Never too busy for you, she thought, but lately that hadn’t been true.
“Anyway, I’m here now, and as soon as I get everything into some kind of routine, I’ll be able to come home for a weekend every once in a while.”
“Good, good. And Christmas? You haven’t been home for Christmas since…” his voice faded.
“I might have to work this Christmas.”
“Well, I’ll keep my fingers crossed.”
“Me too.” She felt dangerously near tears.
The silence lengthened between them but it was somehow not empty. Quinn closed her eyes and listened intently, hearing love and acceptance. Minutes passed.
“Dad, I’d better go now, I’ve got an early
start in the morning.”
“Take care of yourself,” he said.
“I love you, Dad.”
She hung up the phone and sat in the darkened room, waiting for the tightness in her throat to subside.
She thought of everything she should have said to her father. But what could she say to heal her family’s wounds? How could she confront her stepmother’s masked anger? Her own feeling of guilt?
Despite her work with troubled children, she had not been able to help Julie. She had not heeded the cry for help. She had done…nothing. And Julie was dead.
Fifteen
Abigail awoke. The ward was dark and silent, and for a moment she was unsure of why she had woken up.
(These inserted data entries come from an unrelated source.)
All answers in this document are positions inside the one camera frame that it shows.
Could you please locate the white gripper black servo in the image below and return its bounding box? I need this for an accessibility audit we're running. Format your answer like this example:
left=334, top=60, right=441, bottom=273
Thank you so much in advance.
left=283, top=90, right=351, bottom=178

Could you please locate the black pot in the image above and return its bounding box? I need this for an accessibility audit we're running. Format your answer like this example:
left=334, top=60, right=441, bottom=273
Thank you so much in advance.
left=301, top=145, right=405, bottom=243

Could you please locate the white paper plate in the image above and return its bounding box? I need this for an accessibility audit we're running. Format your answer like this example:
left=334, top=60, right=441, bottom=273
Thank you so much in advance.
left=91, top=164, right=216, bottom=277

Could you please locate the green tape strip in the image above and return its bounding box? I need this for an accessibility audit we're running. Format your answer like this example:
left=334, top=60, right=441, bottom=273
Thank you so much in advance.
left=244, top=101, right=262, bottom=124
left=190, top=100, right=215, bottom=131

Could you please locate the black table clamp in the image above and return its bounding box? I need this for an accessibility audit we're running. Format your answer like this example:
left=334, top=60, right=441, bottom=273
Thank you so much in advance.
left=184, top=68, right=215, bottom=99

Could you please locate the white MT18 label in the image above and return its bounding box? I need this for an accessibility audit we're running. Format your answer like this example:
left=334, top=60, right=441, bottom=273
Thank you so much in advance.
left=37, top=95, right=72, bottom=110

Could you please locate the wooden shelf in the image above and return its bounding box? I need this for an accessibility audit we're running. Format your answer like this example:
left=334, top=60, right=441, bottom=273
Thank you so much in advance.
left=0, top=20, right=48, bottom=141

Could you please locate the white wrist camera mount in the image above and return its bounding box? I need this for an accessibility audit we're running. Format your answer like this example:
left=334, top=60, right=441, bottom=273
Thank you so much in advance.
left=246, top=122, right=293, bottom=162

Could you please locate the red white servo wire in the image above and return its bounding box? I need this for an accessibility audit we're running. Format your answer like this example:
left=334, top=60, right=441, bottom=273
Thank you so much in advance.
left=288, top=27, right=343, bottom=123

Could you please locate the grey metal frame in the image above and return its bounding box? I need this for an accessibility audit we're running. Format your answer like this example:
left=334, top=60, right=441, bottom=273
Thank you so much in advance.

Then she felt the tingling in her hands. She raised her right arm, bringing her hand to her face and resting her fingertips on her temple.
The feeling persisted. The vibration matched her pulse and it began to spread, moving up her arm to the shoulder before spreading across her back and chest. It radiated through her until her entire body was suffused.
She was not frightened. She had imagined many times how it must be to die and her curiosity was stronger than her fear. If this was dying, it was not unpleasant at all.
Her grandmother had told her some things about dying, about her mother, who chose not to live.
It had frightened her then, the thought of closing her eyes and never opening them again. Of the space left vacant…the finality of it all. Where would her thoughts go, when she died?
Little by little, when the mood struck her, her grandmother would tell her about how it had been. Usually the mood struck her when she’d had some wine with dinner, and some after.
Death, invited, had taken her mother in a frenzy of blood and pain. She had cut her wrists…sawed at them. The room had been splattered with blood, her grandmother said. They thought that she had grown tired of waiting, frustrated by her wounds which the doctor later said would not have proved fatal. Somehow, she’d found the desperation to plunge the knife into her body.